» **Your task**: Omit the pictures and retype only the lines from the one containing "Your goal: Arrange" through the end of the listing, both ends included.

Dataset extract section start

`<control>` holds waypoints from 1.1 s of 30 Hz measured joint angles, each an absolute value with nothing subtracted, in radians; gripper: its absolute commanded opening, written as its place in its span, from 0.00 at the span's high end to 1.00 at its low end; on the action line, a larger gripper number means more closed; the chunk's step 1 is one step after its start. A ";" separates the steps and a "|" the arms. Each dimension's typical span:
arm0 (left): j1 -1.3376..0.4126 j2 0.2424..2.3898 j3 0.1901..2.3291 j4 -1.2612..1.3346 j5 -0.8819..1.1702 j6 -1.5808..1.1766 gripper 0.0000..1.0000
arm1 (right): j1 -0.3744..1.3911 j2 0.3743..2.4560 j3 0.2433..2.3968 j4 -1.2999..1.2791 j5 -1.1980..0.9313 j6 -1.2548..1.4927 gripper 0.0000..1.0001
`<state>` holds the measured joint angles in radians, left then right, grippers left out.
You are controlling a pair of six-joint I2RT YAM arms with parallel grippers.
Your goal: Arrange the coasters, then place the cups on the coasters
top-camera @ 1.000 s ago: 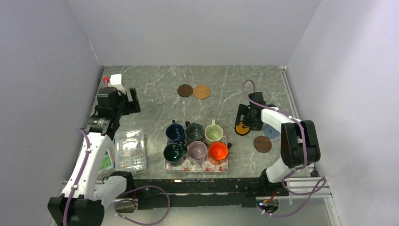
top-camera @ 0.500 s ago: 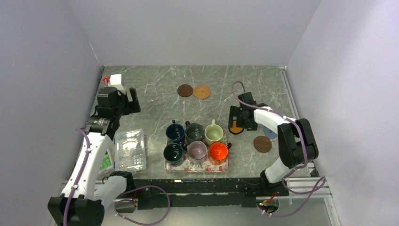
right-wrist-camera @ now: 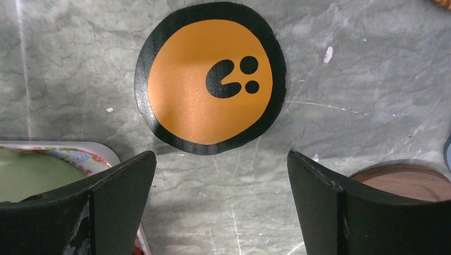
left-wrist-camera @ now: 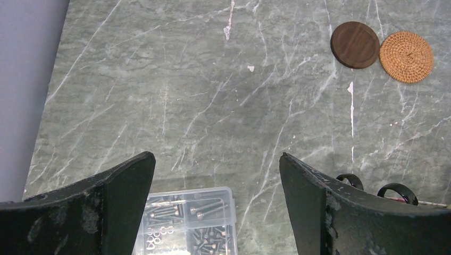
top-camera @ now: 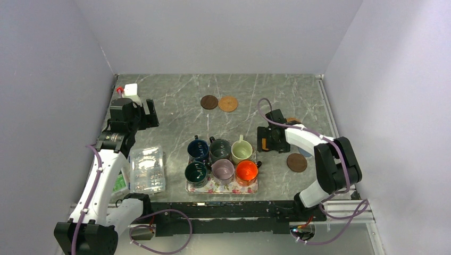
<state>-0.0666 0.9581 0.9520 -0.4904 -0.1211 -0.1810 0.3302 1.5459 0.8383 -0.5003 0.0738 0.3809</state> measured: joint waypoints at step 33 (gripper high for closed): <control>-0.066 0.958 0.952 -0.490 -0.122 -0.181 0.06 | 0.330 1.757 1.051 -0.499 0.104 0.317 0.10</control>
<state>-0.0658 0.9581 0.9520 -0.4904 -0.1219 -0.1810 0.3302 1.7573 1.0508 -0.4988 0.1043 0.3168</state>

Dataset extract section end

» **Result**:
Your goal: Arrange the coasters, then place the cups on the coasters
top-camera @ 1.000 s ago: 
top-camera @ 0.500 s ago: 
right-wrist-camera @ now: 
left-wrist-camera @ now: 
top-camera @ now: 
<state>-0.0666 0.9581 0.9520 -0.4904 -0.1211 -0.1810 0.3302 1.5459 0.8383 -0.5003 0.0738 0.3809</state> measured: joint waypoints at step 33 (gripper high for closed): <control>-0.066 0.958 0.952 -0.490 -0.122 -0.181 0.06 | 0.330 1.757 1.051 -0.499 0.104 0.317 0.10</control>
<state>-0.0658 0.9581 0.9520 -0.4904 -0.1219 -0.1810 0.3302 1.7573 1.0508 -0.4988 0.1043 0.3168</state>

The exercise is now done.